### What to do
Only the lines from the top of the following listing through the line with "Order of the" belong in your answer, exactly as written.

### Exercise material
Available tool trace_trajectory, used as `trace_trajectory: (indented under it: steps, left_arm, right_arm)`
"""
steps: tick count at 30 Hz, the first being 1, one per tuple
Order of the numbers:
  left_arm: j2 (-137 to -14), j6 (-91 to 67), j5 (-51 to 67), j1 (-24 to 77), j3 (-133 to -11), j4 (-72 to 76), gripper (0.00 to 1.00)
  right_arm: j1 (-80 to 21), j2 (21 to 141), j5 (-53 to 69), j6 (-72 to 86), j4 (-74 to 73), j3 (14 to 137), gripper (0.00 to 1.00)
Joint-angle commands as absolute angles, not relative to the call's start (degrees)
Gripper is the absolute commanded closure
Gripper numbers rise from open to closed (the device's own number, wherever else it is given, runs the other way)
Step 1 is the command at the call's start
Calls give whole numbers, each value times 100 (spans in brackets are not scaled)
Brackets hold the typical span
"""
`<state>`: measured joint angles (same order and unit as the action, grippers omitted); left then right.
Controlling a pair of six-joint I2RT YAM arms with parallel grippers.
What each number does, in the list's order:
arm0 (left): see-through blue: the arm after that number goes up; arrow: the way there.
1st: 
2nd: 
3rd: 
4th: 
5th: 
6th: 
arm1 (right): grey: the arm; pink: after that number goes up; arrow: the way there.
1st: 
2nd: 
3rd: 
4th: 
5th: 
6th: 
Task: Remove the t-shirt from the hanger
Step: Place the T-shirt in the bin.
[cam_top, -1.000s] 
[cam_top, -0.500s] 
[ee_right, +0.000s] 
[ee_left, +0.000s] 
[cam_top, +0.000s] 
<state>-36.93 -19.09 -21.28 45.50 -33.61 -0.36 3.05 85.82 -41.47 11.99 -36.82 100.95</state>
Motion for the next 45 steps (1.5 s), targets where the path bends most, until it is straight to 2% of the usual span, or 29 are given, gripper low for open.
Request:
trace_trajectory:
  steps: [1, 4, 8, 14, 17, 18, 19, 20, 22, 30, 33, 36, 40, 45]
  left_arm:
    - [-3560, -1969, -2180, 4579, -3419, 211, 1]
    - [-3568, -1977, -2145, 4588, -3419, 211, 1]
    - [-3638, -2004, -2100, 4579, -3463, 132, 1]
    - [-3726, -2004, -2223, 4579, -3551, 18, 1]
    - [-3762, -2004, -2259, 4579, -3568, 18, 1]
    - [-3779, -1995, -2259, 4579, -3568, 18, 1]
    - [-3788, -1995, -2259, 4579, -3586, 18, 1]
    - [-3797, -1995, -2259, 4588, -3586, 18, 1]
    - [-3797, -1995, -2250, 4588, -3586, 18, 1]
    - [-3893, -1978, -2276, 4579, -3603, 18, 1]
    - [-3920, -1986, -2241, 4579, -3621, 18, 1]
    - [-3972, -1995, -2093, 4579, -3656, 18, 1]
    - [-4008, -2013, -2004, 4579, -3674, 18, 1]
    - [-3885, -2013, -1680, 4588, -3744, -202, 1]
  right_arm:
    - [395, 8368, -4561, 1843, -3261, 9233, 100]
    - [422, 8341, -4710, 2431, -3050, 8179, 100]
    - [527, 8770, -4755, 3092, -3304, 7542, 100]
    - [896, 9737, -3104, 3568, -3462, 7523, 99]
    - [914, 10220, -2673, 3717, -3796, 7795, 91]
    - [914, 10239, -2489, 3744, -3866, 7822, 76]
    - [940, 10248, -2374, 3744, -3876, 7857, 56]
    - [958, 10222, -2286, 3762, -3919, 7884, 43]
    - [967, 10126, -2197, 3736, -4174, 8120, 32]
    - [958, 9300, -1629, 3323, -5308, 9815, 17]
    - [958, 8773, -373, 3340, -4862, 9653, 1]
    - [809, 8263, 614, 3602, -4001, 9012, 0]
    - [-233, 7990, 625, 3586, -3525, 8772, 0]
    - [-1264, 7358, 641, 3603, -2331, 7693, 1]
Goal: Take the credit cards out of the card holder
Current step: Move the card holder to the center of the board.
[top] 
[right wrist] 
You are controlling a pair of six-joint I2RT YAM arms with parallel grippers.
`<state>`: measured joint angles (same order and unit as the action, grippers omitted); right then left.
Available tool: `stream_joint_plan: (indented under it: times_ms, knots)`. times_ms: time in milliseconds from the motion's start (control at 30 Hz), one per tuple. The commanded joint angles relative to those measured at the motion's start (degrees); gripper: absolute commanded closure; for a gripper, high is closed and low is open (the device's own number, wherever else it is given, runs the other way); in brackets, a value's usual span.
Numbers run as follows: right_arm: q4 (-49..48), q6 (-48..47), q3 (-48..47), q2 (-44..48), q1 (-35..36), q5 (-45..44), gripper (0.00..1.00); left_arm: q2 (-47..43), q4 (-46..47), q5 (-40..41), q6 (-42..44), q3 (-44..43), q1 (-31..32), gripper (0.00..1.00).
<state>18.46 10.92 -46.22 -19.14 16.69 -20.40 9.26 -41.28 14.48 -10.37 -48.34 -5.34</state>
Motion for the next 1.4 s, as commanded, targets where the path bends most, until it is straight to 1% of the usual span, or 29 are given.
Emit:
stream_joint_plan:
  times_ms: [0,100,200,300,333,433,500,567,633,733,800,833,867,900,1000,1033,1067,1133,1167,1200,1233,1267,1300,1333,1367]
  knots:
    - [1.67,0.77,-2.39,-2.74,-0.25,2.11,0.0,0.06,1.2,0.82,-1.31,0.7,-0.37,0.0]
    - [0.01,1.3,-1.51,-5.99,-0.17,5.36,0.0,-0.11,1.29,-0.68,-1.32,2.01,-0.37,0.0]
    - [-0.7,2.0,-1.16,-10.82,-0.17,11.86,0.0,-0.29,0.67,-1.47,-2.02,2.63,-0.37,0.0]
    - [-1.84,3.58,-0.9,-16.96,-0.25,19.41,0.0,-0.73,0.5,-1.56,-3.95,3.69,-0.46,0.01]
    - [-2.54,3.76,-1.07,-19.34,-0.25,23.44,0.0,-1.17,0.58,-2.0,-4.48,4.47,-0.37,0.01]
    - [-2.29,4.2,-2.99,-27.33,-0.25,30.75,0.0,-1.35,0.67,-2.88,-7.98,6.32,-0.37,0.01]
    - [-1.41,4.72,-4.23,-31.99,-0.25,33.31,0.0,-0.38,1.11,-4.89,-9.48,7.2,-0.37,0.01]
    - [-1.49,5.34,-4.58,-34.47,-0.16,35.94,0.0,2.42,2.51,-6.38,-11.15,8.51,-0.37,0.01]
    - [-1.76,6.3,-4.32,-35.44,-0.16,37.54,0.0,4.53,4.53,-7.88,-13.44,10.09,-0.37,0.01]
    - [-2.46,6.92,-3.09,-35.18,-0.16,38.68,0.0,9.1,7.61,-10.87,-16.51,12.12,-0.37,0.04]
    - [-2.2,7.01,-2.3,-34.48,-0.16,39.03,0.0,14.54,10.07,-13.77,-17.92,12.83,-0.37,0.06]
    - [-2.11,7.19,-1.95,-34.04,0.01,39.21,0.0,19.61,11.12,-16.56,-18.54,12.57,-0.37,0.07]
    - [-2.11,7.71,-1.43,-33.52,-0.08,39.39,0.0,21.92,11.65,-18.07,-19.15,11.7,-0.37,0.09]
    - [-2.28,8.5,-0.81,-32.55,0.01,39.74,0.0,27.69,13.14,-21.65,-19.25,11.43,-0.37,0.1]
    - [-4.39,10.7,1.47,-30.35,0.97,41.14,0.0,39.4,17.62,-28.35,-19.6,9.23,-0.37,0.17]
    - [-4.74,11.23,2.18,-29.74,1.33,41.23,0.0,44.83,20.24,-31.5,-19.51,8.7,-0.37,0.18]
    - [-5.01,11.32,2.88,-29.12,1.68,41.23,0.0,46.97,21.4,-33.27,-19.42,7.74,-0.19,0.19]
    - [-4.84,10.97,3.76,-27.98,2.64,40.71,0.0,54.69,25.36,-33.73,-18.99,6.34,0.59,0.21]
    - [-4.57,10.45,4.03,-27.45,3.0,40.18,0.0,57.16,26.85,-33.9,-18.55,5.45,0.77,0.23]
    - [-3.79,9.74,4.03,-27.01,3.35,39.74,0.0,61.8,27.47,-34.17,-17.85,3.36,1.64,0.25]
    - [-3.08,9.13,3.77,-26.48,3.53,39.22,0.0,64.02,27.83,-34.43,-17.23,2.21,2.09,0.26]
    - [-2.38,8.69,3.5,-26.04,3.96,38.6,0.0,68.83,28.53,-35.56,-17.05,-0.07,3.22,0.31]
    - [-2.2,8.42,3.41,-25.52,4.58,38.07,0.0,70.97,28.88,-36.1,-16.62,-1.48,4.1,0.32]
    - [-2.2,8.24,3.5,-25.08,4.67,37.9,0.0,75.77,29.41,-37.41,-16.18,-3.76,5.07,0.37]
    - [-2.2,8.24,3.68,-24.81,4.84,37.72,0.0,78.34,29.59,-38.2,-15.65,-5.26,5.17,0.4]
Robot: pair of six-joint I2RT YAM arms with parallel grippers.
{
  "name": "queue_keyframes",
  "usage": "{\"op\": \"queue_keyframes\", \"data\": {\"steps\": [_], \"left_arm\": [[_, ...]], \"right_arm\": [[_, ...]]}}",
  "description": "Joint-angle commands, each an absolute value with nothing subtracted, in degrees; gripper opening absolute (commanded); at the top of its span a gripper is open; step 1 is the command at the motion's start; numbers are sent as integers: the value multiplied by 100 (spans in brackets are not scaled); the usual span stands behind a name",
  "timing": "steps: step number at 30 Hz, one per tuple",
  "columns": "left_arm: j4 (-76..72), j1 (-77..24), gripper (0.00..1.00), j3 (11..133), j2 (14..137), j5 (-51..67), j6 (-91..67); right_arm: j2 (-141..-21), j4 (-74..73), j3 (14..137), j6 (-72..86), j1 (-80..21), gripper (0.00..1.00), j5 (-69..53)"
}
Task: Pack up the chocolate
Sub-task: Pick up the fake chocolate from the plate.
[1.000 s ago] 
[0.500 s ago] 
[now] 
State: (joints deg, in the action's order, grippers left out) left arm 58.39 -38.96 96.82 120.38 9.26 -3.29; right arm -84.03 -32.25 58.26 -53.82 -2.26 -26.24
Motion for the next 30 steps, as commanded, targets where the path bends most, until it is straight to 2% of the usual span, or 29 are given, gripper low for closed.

### Solved problem
Available tool trace_trajectory, used as `trace_trajectory: (indented under it: steps, left_arm, right_arm)`
"""
steps: tick count at 30 Hz, the first being 1, one per tuple
Order of the numbers:

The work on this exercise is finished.